Static Structural Signatures of Nearly Jammed Disordered and Ordered Hard-Sphere Packings: Direct Correlation Function

TL;DR

This paper investigates static structural signatures, especially the direct correlation function, in hard-sphere packings approaching jamming, revealing how these signatures differ between ordered and disordered configurations and their relation to packing protocols.

Contribution

It establishes quantitative links between singularities in the direct correlation function and pair correlations, and compares structural differences in packings generated by different algorithms.

Findings

c(r) diverges as 1/r near r=0 in disordered packings

Structure factor S(k) approaches zero at low wavenumber near jamming

Disordered packings show power-law decay in c(r) at large r

Abstract

Dynamical signatures are known to precede jamming in hard-particle systems, but static structural signatures have proven more elusive.

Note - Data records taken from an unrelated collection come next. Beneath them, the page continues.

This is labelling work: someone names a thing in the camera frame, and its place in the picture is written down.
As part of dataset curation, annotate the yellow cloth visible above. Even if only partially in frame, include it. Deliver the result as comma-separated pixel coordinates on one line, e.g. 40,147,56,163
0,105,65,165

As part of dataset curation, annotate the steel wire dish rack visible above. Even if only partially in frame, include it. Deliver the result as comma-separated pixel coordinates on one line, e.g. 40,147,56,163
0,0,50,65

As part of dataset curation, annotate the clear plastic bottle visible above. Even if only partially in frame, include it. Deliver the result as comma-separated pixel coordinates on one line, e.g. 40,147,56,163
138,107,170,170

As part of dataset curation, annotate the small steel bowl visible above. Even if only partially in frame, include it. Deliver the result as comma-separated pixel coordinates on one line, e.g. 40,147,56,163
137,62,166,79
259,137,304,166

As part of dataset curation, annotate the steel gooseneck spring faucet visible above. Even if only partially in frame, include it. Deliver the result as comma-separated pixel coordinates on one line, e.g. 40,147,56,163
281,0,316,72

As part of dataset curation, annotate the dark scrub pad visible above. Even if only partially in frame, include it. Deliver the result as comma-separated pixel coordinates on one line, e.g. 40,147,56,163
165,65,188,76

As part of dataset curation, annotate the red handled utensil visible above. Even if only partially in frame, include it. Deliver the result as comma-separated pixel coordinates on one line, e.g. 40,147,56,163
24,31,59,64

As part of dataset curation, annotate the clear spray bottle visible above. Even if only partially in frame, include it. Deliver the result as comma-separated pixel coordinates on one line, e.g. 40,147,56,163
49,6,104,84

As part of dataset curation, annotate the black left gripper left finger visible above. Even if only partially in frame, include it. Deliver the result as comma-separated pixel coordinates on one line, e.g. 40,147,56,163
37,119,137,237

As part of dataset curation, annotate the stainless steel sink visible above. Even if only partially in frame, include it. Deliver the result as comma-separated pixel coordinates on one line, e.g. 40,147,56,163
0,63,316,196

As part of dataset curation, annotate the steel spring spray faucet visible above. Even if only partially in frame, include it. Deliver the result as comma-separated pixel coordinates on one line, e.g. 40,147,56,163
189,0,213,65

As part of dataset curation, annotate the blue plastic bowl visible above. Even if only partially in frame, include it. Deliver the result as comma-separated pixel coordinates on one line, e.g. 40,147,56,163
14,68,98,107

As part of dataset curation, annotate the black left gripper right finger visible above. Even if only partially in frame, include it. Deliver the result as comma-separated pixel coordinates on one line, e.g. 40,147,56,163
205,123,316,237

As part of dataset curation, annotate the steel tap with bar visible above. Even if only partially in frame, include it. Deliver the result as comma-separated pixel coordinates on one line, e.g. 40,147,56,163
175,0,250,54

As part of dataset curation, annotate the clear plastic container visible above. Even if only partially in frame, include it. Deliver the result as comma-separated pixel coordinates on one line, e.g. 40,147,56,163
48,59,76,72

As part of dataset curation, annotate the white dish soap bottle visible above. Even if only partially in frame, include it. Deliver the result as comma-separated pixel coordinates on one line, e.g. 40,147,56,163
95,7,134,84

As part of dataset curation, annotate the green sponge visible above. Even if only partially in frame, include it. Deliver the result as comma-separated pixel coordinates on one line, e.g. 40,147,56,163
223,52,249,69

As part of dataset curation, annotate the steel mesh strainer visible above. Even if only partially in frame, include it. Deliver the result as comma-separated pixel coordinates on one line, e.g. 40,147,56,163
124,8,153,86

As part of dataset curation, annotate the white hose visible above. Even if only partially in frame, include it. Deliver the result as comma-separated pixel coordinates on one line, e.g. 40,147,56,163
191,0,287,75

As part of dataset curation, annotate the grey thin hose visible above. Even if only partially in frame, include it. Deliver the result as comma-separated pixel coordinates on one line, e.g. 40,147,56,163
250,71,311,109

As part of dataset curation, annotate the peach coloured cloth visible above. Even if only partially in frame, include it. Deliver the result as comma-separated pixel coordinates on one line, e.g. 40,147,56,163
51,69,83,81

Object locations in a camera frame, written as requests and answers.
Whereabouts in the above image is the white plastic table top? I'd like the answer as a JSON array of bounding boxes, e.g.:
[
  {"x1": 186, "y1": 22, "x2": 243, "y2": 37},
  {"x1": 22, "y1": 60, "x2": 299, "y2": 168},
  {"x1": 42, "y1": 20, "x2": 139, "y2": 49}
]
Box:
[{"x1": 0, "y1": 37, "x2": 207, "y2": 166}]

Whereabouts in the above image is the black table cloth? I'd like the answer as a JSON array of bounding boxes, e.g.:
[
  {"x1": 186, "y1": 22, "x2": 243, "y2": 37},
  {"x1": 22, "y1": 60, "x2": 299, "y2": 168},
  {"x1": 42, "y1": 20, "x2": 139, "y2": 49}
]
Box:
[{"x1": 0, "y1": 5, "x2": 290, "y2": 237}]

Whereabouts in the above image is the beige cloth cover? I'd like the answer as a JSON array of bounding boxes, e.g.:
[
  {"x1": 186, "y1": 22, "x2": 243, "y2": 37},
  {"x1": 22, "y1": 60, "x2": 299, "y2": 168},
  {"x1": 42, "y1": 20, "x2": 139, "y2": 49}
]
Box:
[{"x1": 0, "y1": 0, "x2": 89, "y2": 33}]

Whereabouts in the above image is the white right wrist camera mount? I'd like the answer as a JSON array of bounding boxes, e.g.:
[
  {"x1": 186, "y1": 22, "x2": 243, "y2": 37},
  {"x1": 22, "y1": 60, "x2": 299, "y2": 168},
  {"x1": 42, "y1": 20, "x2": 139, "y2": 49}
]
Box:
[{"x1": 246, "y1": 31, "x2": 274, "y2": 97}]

The observation that compressing hard-particle packings towards jamming causes growing hyperuniformity has paved the way for the analysis of jamming as an "inverted critical point" in which the direct correlation function $c(r)$ diverges. We establish quantitative relationships between various singularities in $c(r)$ and the total correlation function $h(r)$ that provide a concrete means of identifying features that must be expressed in $c(r)$ if one hopes to reproduce details in the pair correlation function accurately. We also analyze systems of three-dimensional monodisperse hard-spheres of diameter $D$ as they approach ordered and disordered jammed configurations. For the latter, we use the Lubachevsky-Stillinger (LS) and Torquato-Jiao (TJ) packing algorithms, which both generate disordered packings, but can show perceptible structural differences. We identify a short-ranged scaling $c(r) \propto -1/r$ as $r \rightarrow 0$ and show that this, along with the developing delta function at $c(D)$, is a consequence of the growing long-rangedness in $c(r)$. Near the freezing density, we identify qualitative differences in the structure factor $S(k)$ as well as $c(r)$ between TJ- and LS-generated configurations and link them to differences in the protocols' packing dynamics. Configurations from both algorithms have structure factors that approach zero in the low-wavenumber limit as jamming is approached and are shown to exhibit a corresponding power-law decay in $c(r)$ for large $r$ as a consequence. Our work advances the notion that static signatures are exhibited by hard-particle packings as they approach jamming and underscores the utility of the direct correlation function as a means of monitoring for an incipient rigid network.